What the exercise asks: Begin at the line bearing "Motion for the". Transcribe it and all subsequent lines of the material below exactly, and nothing more.

Collected data:
**********

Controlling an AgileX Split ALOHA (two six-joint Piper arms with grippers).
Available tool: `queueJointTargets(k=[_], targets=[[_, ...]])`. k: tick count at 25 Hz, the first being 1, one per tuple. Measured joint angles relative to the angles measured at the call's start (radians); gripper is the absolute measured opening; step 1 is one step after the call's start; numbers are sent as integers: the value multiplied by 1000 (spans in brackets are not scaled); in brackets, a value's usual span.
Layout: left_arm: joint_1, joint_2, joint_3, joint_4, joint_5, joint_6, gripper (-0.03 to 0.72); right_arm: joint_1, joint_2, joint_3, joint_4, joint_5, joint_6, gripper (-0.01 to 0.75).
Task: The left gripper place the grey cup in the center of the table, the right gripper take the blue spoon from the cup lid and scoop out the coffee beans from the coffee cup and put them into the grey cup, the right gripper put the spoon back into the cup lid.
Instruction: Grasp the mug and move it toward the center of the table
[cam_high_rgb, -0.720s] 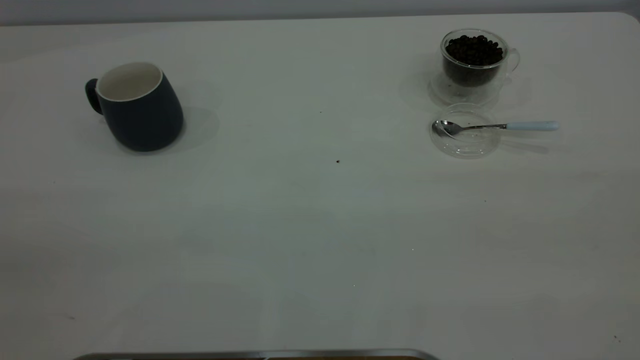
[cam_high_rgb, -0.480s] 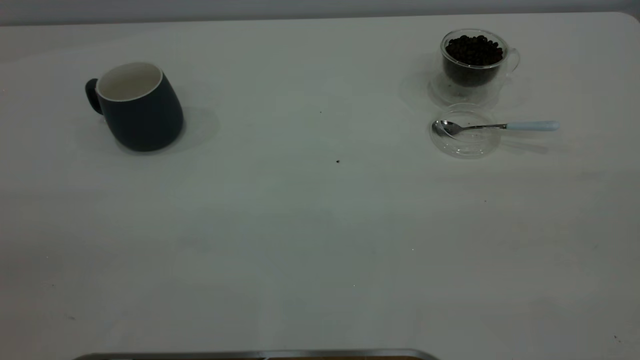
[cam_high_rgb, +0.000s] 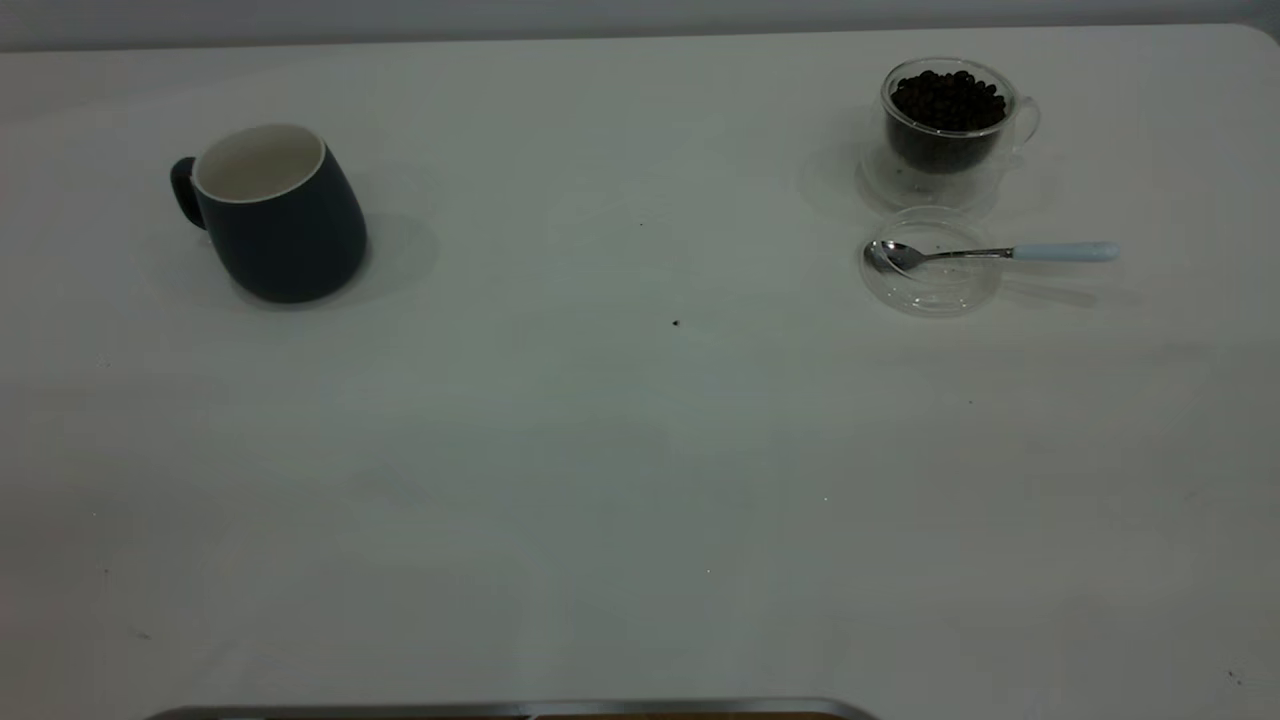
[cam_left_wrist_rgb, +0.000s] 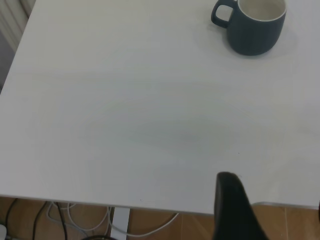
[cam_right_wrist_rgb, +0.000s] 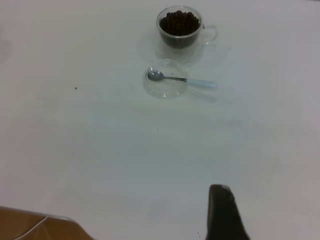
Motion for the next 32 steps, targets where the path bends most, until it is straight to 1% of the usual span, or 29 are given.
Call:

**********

Solved problem:
Motion for the next 32 steps, targets where the path bends most, until it is straight to 1% of the usual span, or 29 are given.
Call:

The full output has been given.